→ Task to carry out
Restate word for word the lines from the one containing "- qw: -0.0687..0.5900" through the end of the listing below, with both ends included.

→ The data
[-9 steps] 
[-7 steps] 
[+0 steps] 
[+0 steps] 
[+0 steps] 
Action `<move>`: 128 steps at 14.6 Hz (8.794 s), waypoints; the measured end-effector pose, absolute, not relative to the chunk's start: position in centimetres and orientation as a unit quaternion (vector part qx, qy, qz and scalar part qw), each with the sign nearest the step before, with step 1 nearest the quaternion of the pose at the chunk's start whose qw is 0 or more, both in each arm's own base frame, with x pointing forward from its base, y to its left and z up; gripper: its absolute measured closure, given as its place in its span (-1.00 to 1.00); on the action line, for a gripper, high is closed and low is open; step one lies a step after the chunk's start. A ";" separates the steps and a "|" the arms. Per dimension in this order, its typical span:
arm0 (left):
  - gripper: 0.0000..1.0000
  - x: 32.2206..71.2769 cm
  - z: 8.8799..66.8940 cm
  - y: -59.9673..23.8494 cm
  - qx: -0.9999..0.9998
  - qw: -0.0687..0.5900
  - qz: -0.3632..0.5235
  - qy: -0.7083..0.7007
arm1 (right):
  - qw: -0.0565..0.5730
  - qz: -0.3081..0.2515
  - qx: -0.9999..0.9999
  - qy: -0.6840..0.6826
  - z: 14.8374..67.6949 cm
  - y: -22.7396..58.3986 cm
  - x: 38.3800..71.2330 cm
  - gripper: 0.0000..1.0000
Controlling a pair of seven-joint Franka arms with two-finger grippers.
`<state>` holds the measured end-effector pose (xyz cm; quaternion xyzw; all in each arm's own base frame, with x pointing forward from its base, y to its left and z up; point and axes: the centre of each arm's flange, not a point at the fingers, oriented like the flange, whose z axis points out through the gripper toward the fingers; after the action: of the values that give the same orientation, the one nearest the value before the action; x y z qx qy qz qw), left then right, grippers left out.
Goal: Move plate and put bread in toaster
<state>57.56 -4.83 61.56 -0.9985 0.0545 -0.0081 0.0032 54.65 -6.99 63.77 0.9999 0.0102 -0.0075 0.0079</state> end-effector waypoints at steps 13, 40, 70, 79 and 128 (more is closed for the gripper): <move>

→ Your response
  - qw: -0.0687..0.5900
  - qz: -0.3632..0.5235
  - qy: -0.7083..0.7007
arm1 (right):
  - qw: -0.0565..0.5730
  - qz: -0.3081..0.2515
  - qx: -0.9999..0.9999
  - qy: -0.6840..0.6826
  - z: 14.8374..67.6949 cm
  - y: -22.7396..58.3986 cm
  - x: 38.3800..71.2330 cm
  - gripper: 0.0000..1.0000
Controlling a pair of seven-joint Franka arms with two-finger grippers.
`<state>` holds the measured end-effector pose (xyz cm; quaternion xyzw; all in each arm's own base frame, with x pointing forward from its base, y to its left and z up; point and axes: the centre of each arm's flange, not a point at the fingers, oriented like the flange, whose z axis points out through the gripper toward the fingers; after the action: of the values that give the same orientation, the one nearest the value before the action; x y z qx qy qz qw), left then right, grippers left out.
Goal: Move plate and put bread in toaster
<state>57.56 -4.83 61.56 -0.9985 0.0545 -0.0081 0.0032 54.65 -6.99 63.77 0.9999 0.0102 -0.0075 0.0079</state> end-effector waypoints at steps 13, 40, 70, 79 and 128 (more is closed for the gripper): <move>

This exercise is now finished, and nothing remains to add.